If the cache lines are in state *Shared* (see Figure 5d), the situation is more complex as the node that holds the second copy (*Owned* state) has to be probed as well. The latency in this case depends on the distribution of the three participating cores among the NUMA nodes. If node 0 ("on chip"), node 1, node 6, or node 7 is the home node, two sockets are involved, resulting in four Hyper-Transport transfers to forward the request and receive the response (see Figure 6a). If the home node is in a third socket ("node 2/4" and "node 3/5"), five transfers are necessary (see Figure 6b). The latency therefore increases to 178 ns (88.6 + 89.5) or 198 ns (88.6 + 109.3) according to Table 4 and consistent to Figure 5d. Lower latencies are possible if the *Owned* copy is closer to the requestor.

The difference between local and remote L3 accesses is higher than the HyperTransport latency, as the crossbar and the probe filter check also add latency. For *Modified* and *Owned* cache lines, the data placement works as expected. However, unmodified (*Shared* or *Exclusive*) data is evicted earlier than intended from the remote L3 caches. The latency therefore approaches the respective memory latency for increasing data set sizes. We argue that this results from a hardware detection of an inefficient L3 usage of the data placement mechanism.



Figure 6. Three-node HyperTransport transfer scenarios

| location              | latency in ns |      |      |  |
|-----------------------|---------------|------|------|--|
| location              | L2            | L3   | RAM  |  |
| local                 | 9.1           |      |      |  |
| 2nd core              | 19.5          | 27.3 | 82.3 |  |
| on-chip               | 88.6          |      |      |  |
| 2nd die in MCM        | 129           | 116  | 133  |  |
| other socket, 1 hop   | 136           | 123  | 146  |  |
| other socket, 2 hops  | 178           | 164  | 187  |  |
| including probe (max) | 198           | 185  | -    |  |

**Table 5.** Latencies for accesses to various memory locations on the quad socket AMD Bulldozer system

### Main memory latency

The *HT Assist* strongly influences the memory latencies. Despite the increased HyperTransport latencies of the four socket configuration, requests to local memory are on the same level as on the two socket system with 82.3 ns (see Table 5). If a probe request had to be broadcasted, the latency of local memory accesses would be close to the 164 ns that are required for accessing the farthest L3. Instead, it can be read directly from memory as the *HT Assist* filters the request.

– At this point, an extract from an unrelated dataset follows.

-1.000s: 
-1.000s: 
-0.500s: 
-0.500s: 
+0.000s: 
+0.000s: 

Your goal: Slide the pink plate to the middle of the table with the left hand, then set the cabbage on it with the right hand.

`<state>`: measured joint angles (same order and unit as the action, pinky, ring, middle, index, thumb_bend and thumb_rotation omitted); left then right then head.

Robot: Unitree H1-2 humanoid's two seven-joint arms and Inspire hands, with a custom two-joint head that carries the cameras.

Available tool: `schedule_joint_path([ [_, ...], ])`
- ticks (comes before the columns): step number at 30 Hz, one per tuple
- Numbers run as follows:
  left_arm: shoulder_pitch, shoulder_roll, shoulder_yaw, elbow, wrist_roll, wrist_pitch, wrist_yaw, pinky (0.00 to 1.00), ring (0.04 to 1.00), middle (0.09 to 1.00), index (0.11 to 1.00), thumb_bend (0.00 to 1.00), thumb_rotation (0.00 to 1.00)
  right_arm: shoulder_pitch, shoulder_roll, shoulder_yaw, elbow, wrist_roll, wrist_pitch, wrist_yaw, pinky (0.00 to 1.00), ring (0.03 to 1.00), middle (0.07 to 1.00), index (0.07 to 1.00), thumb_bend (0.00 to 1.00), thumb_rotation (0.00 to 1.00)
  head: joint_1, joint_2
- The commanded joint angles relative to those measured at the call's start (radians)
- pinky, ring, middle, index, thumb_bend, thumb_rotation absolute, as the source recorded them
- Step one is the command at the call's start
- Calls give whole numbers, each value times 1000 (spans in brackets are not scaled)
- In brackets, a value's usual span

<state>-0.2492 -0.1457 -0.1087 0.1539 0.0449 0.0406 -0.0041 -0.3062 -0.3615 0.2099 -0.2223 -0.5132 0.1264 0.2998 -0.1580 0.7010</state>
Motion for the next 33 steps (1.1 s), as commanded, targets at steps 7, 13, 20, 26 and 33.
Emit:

The difference between local and remote memory latency is higher than what can be explained according to Table 4. The gap between intra- and inter-socket transfers increases as well. We attribute this to subtle differences regarding the amount of probe responses. In case of cache hits the DRAM request is canceled [5] and a single data response is send back to the requesting core. If the data is sent from memory, there seems to be an additional probe response to indicate that data is not cached. The transfer latency of the second package increases the latency of remote accesses.

#### 5. Bandwidth Results

In this Section we analyze the available bandwidths of local and remote caches as well as main memory on our ccNUMA test systems.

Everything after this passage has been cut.